Eishockey-Weltmeisterschaft: Was hinter dem Traumstart der deutschen Mannschaft steckt

Mehr System als Glück: Warum der WM-Auftaktsieg der deutschen Mannschaft viel mit dem Eishockey in Nordamerika zu tun hat

Es war ein Feierabend für das deutsche Eishockey, der in allen Belangen stimmig war: Favorit USA nach großem Kampf 2:1 geschlagen, nach spannender Dramaturgie mit einem Siegtor sechs Minuten vor Schluss und vielen kleinen Geschichten, die für sich allein für große Geschichten gereicht hätten. Wie etwa die Begebenheit, dass der bei seinem Klub Kölner Haie in den Play-offs der Deutschen Eishockey-Liga (DEL) zuletzt nicht eingesetzte Patrick Hager in der Kölnarena das Siegtor zum gelungen Auftakt der Deutschen bei der Weltmeisterschaft schoss.
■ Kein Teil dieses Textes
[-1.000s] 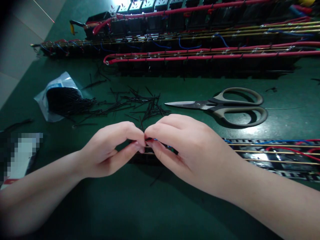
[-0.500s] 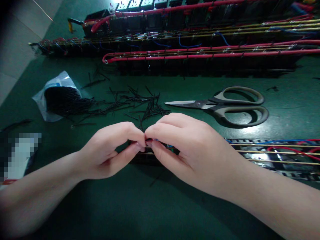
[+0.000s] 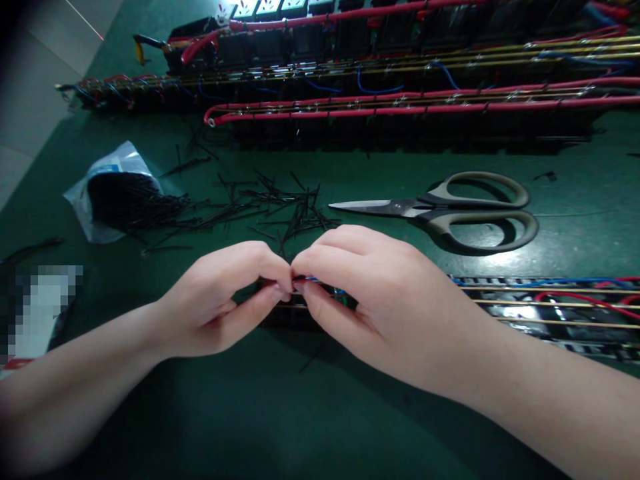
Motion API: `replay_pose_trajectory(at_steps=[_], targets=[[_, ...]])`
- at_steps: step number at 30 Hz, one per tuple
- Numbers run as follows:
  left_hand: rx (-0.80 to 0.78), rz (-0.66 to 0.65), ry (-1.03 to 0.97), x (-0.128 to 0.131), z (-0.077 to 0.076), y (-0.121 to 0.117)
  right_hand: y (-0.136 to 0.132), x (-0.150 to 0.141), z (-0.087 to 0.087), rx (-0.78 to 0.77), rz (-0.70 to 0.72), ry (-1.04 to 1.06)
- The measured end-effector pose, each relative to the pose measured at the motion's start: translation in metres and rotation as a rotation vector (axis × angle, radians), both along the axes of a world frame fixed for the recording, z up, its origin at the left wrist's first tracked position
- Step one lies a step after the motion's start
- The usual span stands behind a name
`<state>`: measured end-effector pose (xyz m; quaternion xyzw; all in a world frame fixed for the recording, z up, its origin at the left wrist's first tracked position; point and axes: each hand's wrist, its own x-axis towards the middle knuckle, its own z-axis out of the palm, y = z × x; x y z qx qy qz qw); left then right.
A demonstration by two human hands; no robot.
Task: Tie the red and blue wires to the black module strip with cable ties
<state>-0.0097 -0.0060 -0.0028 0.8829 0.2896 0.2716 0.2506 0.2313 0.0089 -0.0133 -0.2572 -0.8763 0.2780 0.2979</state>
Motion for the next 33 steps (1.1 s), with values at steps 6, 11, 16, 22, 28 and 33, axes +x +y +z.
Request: replay_pose_trajectory(at_steps=[6, 11, 16, 22, 28, 33], targets=[[-0.012, 0.001, 0.003, 0.0002, 0.0006, -0.0004, -0.0010, 0.0008, 0.0010, -0.004, 0.000, -0.026], [-0.010, -0.005, -0.006, 0.0007, 0.0004, 0.0007, -0.0015, -0.0007, 0.0000, -0.010, -0.016, -0.028], [-0.011, -0.006, -0.010, -0.0002, -0.0003, 0.0006, -0.0008, -0.0009, 0.0006, -0.017, -0.017, -0.032], [-0.017, -0.011, -0.020, -0.0005, -0.0013, 0.0002, -0.0016, -0.0004, 0.0011, -0.029, -0.021, -0.031], [-0.014, -0.006, -0.020, 0.0000, -0.0015, 0.0009, -0.0014, -0.0009, -0.0027, 0.010, -0.018, -0.012], [-0.049, -0.006, -0.010, -0.0008, -0.0010, 0.0008, -0.0006, -0.0002, 0.0010, -0.005, -0.015, -0.030]])
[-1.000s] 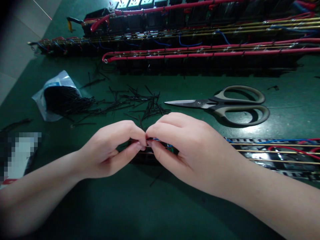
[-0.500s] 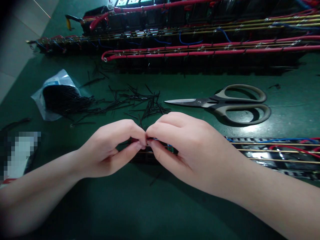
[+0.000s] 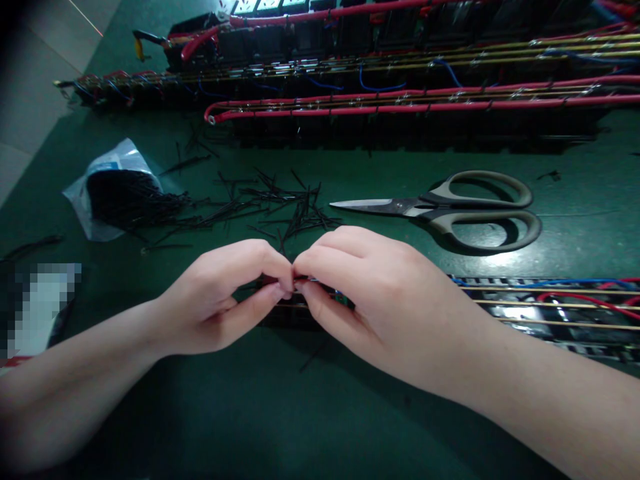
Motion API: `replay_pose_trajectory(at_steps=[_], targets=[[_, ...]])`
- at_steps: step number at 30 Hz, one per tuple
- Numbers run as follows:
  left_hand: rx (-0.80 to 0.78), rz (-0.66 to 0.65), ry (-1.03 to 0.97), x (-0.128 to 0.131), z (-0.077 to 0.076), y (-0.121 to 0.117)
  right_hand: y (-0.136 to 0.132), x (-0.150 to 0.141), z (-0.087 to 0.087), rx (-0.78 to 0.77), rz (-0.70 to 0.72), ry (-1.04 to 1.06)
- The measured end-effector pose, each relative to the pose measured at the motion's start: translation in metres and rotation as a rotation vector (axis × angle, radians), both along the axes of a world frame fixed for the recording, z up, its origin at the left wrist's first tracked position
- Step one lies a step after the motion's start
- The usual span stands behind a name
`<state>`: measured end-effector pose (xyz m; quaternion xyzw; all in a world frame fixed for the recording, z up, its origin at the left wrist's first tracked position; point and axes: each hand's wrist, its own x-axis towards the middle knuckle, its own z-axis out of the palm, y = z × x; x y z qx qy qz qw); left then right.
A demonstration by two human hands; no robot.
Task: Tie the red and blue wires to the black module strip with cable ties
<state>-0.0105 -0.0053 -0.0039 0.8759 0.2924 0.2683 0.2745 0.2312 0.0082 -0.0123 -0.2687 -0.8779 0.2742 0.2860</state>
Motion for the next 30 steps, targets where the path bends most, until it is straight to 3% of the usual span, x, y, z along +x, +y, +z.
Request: replay_pose_trajectory(at_steps=[30], targets=[[0.048, 0.008, 0.018, -0.0004, -0.0014, -0.0016, -0.0011, 0.0006, 0.0007, -0.049, -0.053, -0.031]])
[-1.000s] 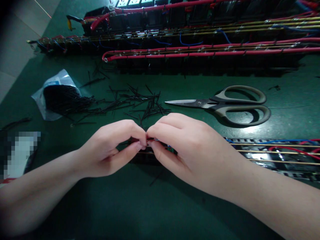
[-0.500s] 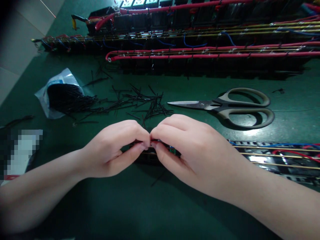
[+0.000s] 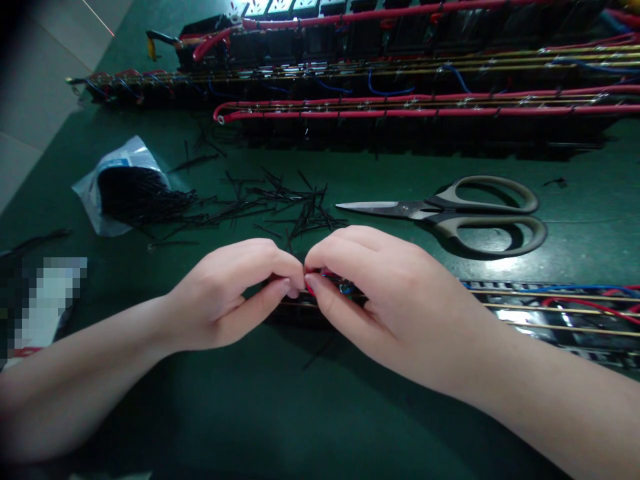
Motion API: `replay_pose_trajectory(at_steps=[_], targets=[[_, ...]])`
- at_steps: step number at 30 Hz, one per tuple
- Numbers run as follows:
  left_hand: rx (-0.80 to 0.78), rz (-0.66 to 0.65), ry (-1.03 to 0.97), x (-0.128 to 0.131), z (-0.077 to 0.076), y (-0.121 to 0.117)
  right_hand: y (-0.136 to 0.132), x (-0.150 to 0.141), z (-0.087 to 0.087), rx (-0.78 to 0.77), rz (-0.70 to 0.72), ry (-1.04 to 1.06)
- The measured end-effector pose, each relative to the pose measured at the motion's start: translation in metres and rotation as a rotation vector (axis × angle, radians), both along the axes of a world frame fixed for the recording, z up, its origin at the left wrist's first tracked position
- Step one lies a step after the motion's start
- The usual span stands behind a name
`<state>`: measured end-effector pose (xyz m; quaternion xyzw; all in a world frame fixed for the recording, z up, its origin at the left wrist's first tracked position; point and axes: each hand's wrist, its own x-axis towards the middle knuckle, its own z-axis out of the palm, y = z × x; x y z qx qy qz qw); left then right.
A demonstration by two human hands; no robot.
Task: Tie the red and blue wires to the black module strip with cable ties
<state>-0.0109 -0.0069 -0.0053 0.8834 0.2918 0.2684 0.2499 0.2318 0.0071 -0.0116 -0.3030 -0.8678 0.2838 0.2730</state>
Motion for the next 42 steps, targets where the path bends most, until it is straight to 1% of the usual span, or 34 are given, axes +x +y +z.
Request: replay_pose_trajectory(at_steps=[6, 12, 15, 23, 26, 29, 32, 38, 42], targets=[[0.016, -0.002, -0.037, 0.001, 0.000, 0.000, 0.002, 0.000, 0.004, -0.055, -0.062, 0.012], [0.029, -0.002, -0.029, 0.002, 0.002, 0.001, 0.006, 0.001, 0.006, -0.104, -0.087, 0.042], [0.022, 0.000, -0.026, 0.002, 0.002, 0.001, 0.007, 0.000, 0.009, -0.147, -0.124, 0.040], [0.013, -0.004, -0.017, 0.001, 0.002, 0.001, 0.001, -0.001, 0.011, -0.170, -0.254, 0.057], [-0.004, 0.004, -0.011, 0.000, 0.002, 0.001, 0.000, 0.000, 0.011, -0.161, -0.255, 0.082], [-0.014, 0.021, -0.026, -0.001, 0.000, 0.000, 0.001, 0.001, 0.012, -0.167, -0.201, 0.120], [-0.012, 0.035, -0.066, 0.000, -0.001, 0.000, 0.003, 0.002, 0.013, -0.212, -0.165, 0.136], [-0.018, 0.037, -0.093, 0.001, -0.003, 0.000, 0.005, 0.002, 0.016, -0.248, -0.165, 0.178], [-0.016, 0.042, -0.082, 0.000, -0.002, 0.000, 0.004, 0.002, 0.016, -0.330, -0.183, 0.282]])
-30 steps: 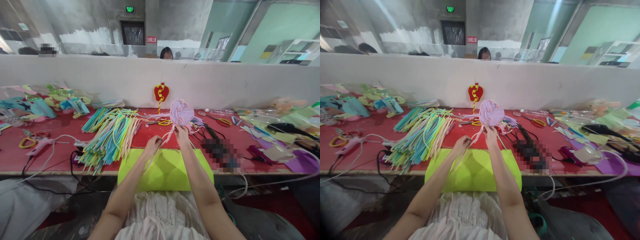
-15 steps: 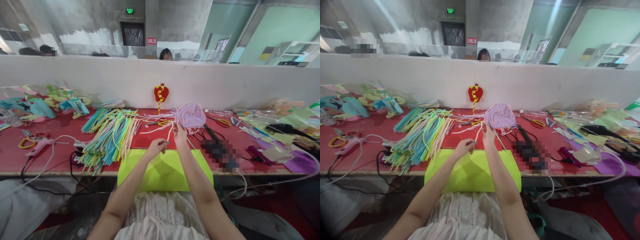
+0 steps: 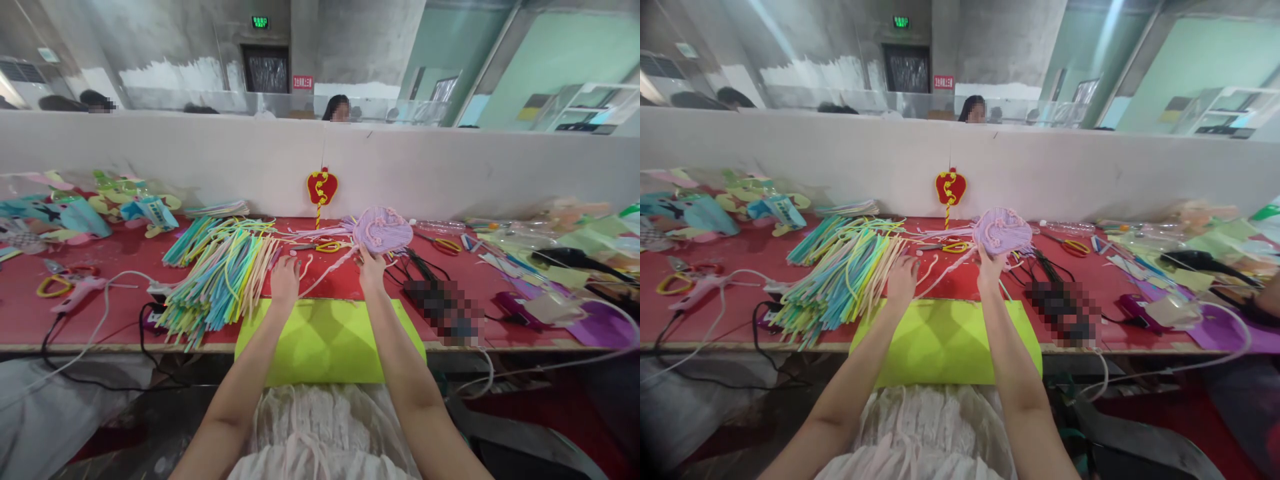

Das war allemal erstaunlicher als die Tatsache, dass die Deutschen seit Wochen fokussiert waren auf dieses erste Heimspiel, während sich der kurz vor Turnierbeginn formierte Gegner noch in einer Findungsphase befindet. Und der Umstand, dass die Mannschaft von Marco Sturm mit Thomas Greiss von den New York Islanders einen herausragenden Mann im Tor hat, war auch keine Überraschung. Diesen Sieg zum WM-Auftakt hat sich die deutsche Mannschaft verdient und er könnte ihr im weiteren Turnierverlauf helfen.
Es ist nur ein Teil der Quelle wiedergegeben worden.